From the records below, please return each line that holds the word "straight".

Listed entries section start

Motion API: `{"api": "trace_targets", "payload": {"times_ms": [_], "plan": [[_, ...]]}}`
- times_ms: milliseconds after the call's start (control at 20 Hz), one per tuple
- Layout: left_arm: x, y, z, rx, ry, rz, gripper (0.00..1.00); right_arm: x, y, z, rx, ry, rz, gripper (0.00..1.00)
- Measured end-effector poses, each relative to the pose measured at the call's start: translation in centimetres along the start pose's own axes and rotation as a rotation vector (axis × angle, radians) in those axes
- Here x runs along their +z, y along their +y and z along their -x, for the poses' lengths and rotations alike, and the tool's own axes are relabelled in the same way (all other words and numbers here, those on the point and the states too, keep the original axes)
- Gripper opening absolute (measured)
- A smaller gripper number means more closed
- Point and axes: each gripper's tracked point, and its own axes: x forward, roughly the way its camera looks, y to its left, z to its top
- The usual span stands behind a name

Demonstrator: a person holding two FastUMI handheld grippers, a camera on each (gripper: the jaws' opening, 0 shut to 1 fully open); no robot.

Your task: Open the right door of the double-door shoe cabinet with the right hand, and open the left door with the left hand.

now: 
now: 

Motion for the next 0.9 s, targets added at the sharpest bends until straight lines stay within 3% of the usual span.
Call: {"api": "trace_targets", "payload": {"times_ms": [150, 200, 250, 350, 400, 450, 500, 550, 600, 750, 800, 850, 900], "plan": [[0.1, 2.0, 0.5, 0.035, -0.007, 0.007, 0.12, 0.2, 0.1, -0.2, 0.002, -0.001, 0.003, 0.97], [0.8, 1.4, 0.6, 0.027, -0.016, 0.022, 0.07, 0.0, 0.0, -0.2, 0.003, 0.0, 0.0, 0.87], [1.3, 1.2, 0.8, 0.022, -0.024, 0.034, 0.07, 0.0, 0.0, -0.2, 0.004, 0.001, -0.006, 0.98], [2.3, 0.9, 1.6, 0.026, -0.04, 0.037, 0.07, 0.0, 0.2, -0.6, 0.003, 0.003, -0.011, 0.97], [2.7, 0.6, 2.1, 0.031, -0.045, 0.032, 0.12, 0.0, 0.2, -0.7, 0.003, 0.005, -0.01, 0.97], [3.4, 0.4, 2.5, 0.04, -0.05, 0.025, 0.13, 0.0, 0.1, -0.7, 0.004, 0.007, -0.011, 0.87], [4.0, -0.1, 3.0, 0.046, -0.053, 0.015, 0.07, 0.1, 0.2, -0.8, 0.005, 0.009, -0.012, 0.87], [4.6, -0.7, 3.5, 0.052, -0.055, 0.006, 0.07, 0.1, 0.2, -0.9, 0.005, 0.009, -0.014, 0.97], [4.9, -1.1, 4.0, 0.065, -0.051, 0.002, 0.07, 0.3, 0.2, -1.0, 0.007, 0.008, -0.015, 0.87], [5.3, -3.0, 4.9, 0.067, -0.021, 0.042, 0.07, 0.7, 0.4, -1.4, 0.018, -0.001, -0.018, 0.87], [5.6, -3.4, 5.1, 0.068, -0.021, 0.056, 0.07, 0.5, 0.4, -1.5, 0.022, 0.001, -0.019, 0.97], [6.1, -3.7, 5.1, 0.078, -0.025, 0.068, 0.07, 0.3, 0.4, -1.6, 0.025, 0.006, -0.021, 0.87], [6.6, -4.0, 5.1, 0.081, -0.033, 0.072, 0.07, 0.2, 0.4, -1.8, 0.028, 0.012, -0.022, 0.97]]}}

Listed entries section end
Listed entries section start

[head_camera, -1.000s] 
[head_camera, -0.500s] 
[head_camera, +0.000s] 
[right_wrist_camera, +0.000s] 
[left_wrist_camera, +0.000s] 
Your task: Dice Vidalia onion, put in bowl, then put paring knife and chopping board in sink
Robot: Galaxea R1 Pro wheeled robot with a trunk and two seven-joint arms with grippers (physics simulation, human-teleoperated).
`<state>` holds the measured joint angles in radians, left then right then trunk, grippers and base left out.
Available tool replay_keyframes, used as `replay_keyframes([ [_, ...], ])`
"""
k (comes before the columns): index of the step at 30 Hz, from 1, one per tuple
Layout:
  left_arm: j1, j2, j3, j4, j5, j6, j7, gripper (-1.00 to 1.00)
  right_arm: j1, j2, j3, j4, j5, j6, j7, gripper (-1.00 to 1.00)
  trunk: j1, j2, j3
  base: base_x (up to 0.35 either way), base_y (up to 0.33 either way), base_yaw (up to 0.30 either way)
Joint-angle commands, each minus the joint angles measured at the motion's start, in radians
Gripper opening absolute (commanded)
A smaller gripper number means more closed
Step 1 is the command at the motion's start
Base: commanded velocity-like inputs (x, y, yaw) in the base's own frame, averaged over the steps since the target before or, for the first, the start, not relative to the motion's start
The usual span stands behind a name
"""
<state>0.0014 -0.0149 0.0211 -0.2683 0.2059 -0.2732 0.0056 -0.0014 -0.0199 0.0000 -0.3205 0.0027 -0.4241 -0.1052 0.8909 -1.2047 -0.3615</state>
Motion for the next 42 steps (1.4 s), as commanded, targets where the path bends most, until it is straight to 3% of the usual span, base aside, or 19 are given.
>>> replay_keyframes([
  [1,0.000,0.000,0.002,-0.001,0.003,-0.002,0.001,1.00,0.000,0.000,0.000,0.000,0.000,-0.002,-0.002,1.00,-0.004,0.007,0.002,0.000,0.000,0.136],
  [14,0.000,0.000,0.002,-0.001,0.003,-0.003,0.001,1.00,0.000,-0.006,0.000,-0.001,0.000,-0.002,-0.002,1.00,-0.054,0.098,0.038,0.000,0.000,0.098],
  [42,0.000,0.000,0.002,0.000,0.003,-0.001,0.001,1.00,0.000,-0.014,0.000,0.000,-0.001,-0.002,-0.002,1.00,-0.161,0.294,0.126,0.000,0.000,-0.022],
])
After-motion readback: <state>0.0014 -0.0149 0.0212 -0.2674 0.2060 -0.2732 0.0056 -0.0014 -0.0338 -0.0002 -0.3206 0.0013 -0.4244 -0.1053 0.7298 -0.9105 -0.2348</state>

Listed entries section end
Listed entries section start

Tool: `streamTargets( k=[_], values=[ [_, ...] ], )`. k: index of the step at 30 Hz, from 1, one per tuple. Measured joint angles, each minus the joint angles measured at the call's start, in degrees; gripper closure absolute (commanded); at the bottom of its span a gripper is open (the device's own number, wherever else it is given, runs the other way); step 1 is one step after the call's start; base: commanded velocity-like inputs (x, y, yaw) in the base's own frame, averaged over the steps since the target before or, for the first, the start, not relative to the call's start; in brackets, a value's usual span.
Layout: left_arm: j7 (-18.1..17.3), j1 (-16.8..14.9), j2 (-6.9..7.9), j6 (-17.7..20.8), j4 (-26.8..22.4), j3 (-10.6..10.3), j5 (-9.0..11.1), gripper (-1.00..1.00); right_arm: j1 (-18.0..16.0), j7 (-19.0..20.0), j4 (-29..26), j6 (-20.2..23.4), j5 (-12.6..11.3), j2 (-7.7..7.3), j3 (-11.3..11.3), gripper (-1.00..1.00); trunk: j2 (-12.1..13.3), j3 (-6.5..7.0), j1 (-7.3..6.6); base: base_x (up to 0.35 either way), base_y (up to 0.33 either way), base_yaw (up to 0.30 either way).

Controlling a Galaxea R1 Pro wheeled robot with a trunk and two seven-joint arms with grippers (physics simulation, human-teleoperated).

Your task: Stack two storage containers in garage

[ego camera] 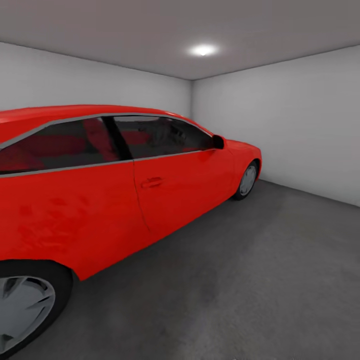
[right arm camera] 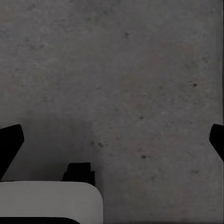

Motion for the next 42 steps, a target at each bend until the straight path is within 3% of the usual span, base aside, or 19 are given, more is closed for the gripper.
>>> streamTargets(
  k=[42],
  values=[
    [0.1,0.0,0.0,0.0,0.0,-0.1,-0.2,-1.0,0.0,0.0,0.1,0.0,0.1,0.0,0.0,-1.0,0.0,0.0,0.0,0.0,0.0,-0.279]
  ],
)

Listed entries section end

Answer section -
Motion for the next 0.9 s, targets added at the sharpest bends until straight lines stay within 3% of the usual span.
Motion for the next 42 steps (1.4 s), as commanded, targets where the path bends most, until it is straight to 3% of the usual span, base aside, or 19 are given.
Motion for the next 42 steps, a target at each bend until the straight path is within 3% of the usual span, base aside, or 19 are given, more is closed for the gripper.

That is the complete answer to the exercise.